Prologue: A Declaration, Not a Roadmap

Every technology summit has a heartbeat — a thesis that runs through every keynote, every session, every conversation in the hallway. At Snowflake Summit 2026, that thesis was impossible to miss:

The enterprise AI race is not being won by the company with the best model. It is being won by the company that gives its models the best data, the richest context, and the tightest governance.

I have been working at the intersection of data platforms and enterprise AI for a while now, and this Summit felt different. Not because of any single announcement, but because the gap between what is architecturally possible and what enterprises are actually deploying is visibly narrowing. The conversations I had on the floor reflected that.

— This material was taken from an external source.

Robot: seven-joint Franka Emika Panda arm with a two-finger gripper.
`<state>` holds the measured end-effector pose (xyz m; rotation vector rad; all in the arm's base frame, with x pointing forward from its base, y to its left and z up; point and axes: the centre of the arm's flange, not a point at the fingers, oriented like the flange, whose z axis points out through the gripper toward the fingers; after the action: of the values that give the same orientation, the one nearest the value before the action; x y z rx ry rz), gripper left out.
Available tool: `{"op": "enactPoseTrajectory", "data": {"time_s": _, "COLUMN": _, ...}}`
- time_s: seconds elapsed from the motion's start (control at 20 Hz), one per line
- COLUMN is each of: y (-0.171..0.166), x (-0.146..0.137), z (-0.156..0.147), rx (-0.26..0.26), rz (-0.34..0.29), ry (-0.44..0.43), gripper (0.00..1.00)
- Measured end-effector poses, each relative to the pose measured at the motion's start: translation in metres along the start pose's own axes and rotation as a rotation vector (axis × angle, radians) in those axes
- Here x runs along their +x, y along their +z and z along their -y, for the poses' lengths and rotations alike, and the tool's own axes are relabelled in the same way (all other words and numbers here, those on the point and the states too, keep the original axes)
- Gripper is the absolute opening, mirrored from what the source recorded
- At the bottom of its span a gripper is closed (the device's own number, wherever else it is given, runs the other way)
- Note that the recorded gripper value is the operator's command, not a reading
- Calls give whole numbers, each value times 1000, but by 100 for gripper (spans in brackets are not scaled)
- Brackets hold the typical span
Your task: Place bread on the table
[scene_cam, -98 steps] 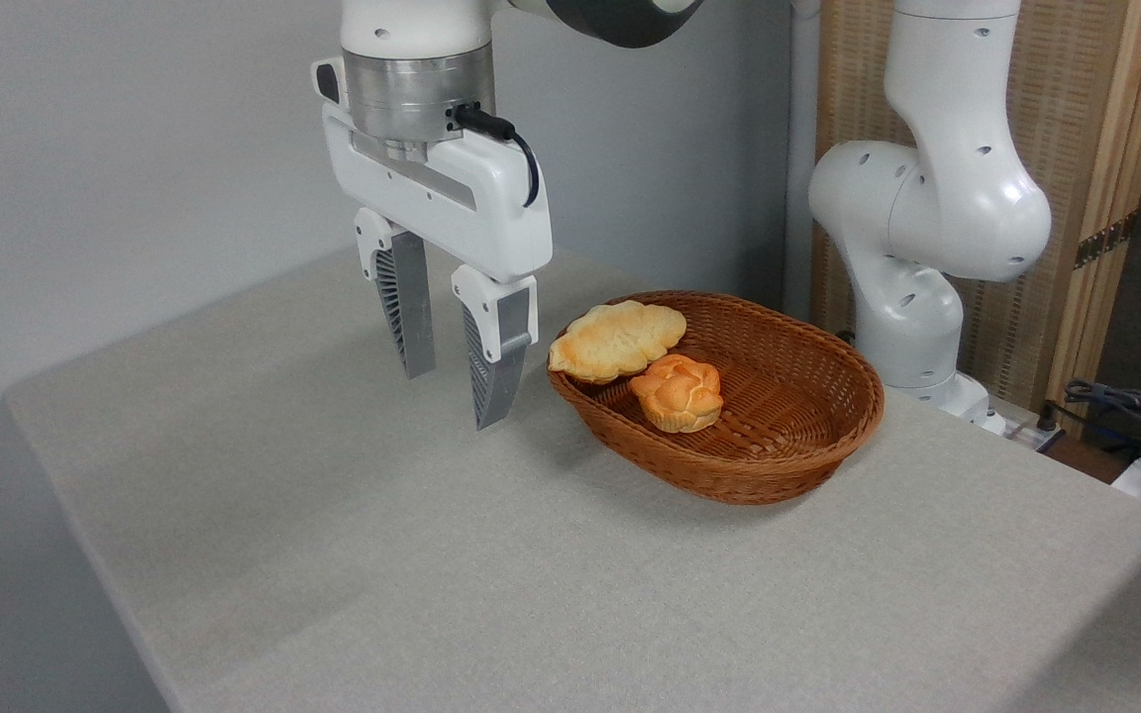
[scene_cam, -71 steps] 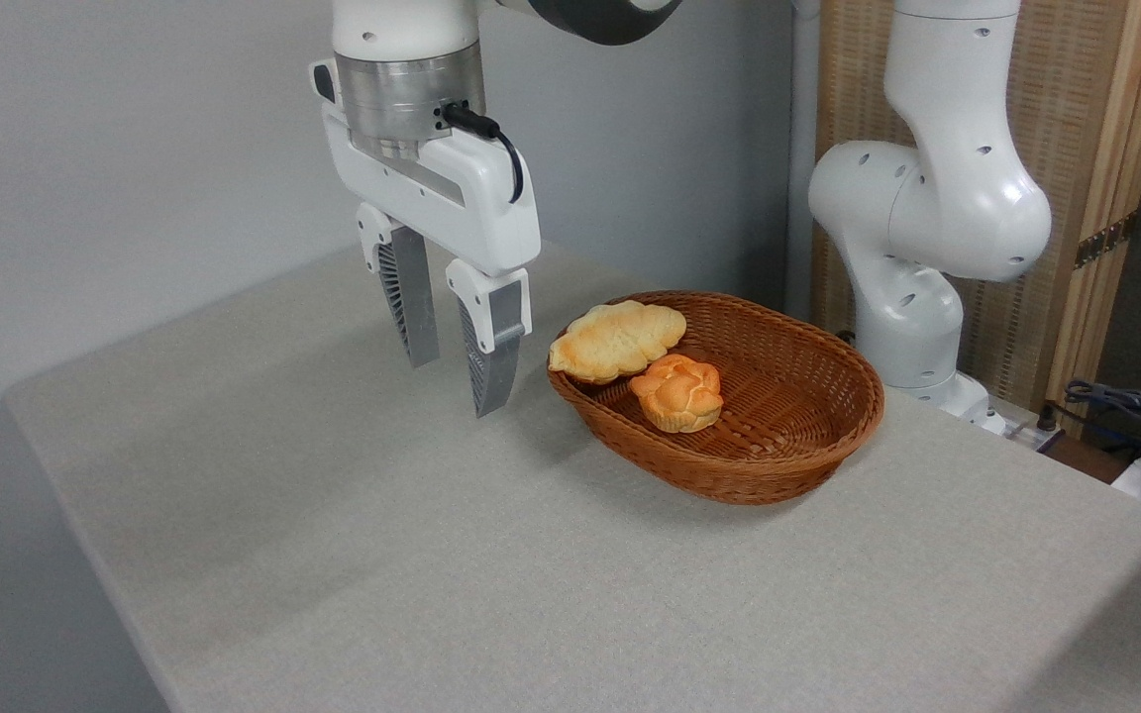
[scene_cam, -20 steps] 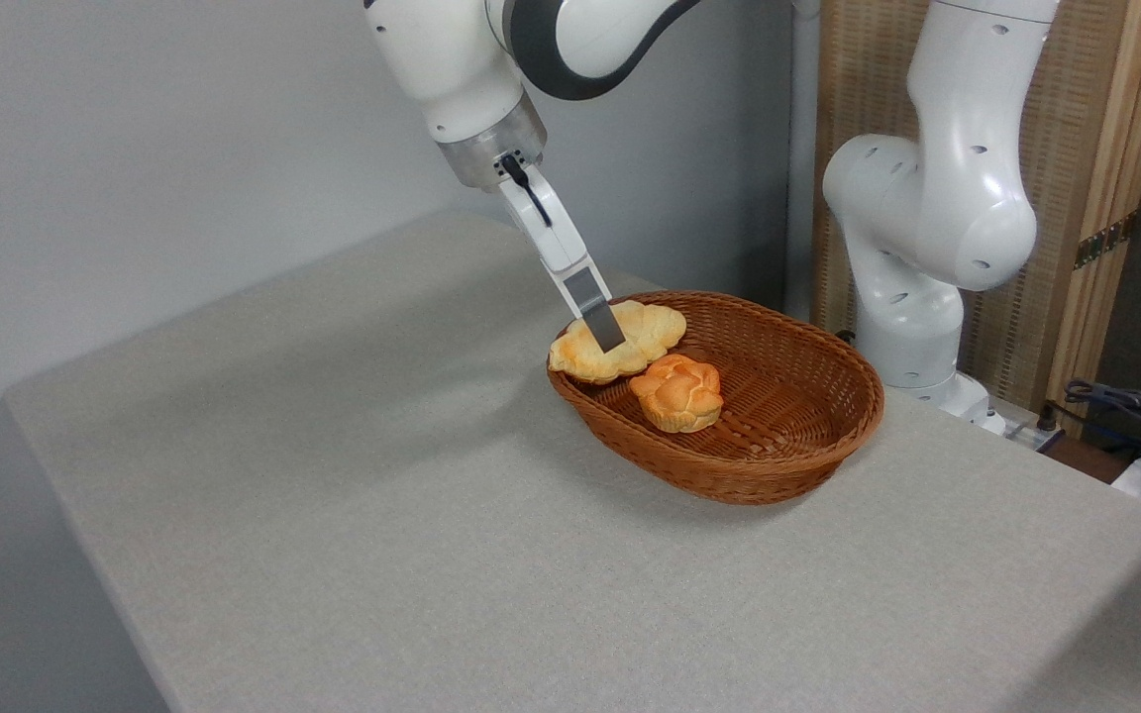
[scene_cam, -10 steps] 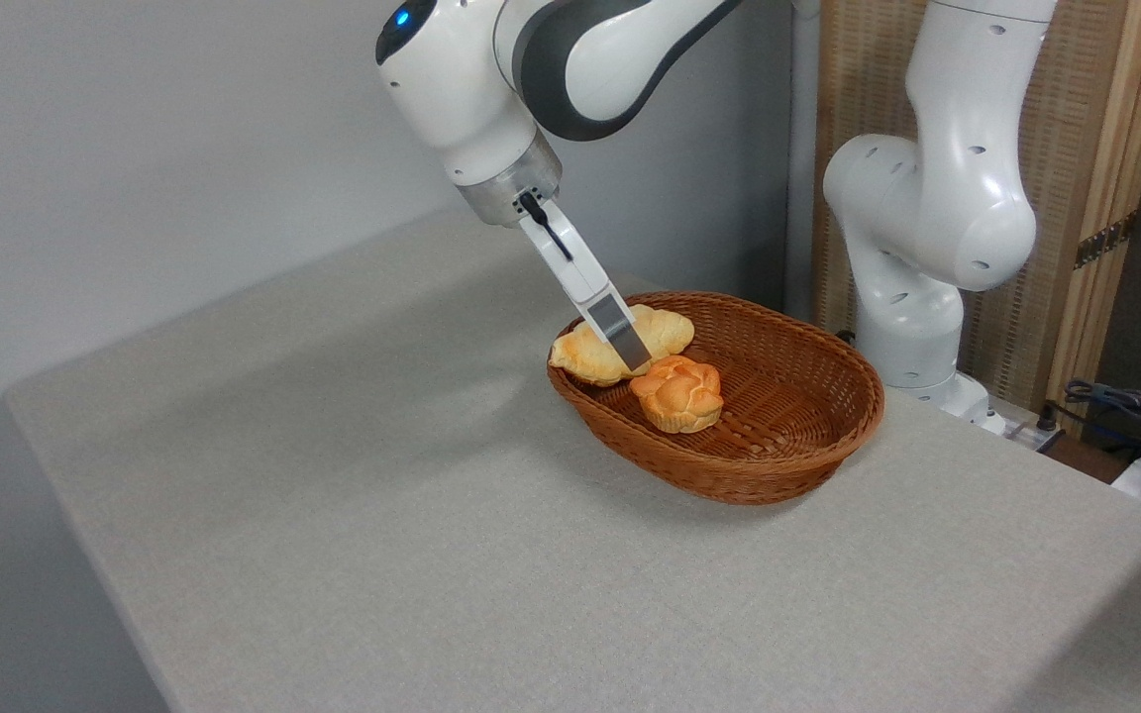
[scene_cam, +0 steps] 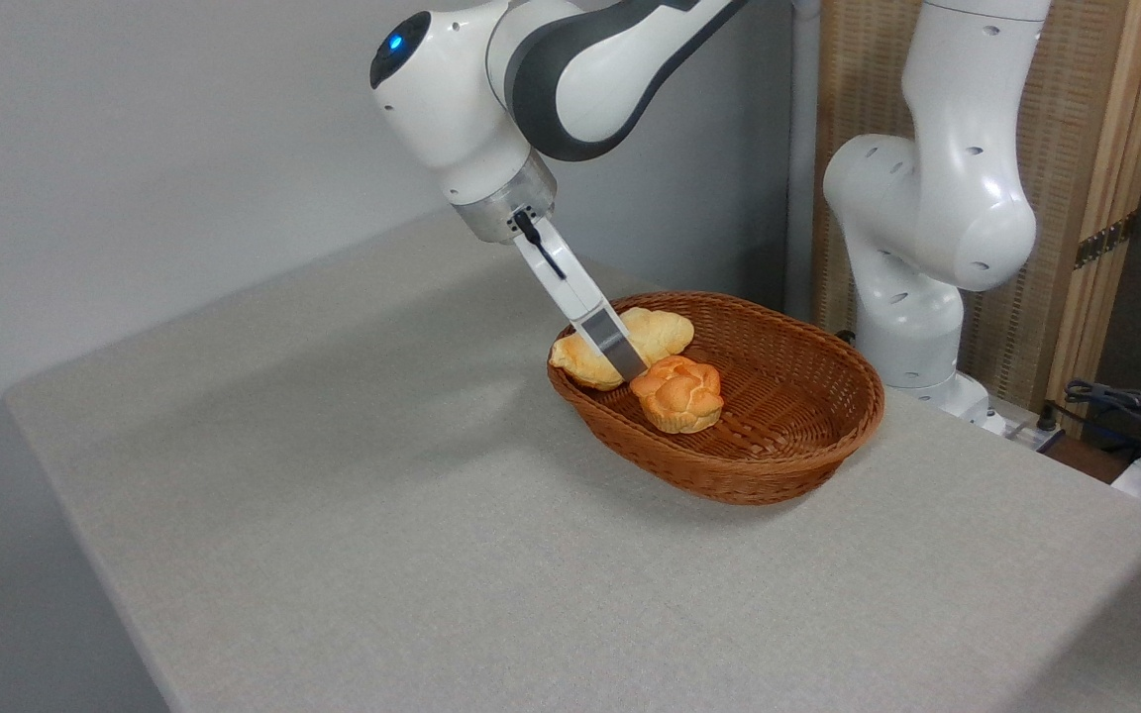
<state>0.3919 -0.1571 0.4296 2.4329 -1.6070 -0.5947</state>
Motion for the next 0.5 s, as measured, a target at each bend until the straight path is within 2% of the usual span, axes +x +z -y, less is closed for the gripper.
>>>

People were not talking about AI in the abstract anymore — they were talking about agent deployments that went wrong, governance frameworks that held up under pressure, and context problems that turned out to be harder than the model selection.

Snowflake’s platform keynote was structured as four acts — a deliberate framing that mapped the evolution of the platform onto the evolution of the industry. What follows is my read of each act, layered with observations from the sessions I attended, and what I believe it means for enterprises trying to turn AI investment into real business outcomes.

The Four Acts at a Glance

If you want the simple version before the detail, this is the map I took away from the keynote.

  • Act I — The Erasure of Friction: Building, migrating, and deploying intelligent applications is getting dramatically easier.
  • Act II — The Bastion of Trust: Governance is becoming the operating layer that makes enterprise AI usable at scale.
  • Act III — The Liberation of Data: Open interoperability is emerging as the architecture bet that will matter most.
  • Act IV — The Omnipresence of Intelligence: Intelligence is moving out of specialist teams and into everyday workflows.

The Announcements That Mattered Most

Act I — The Erasure of Friction

Building and deploying intelligent applications is no longer an engineering bottleneck.

Building and deploying intelligent applications is no longer an engineeringbottleneck

What Stood Out

Christian Kleinerman (EVP Product) opened with a line borrowed from Arthur C. Clarke: “Any sufficiently advanced technology is indistinguishable from magic.” The subtext was clear — what feels like magic today should feel like infrastructure by next year.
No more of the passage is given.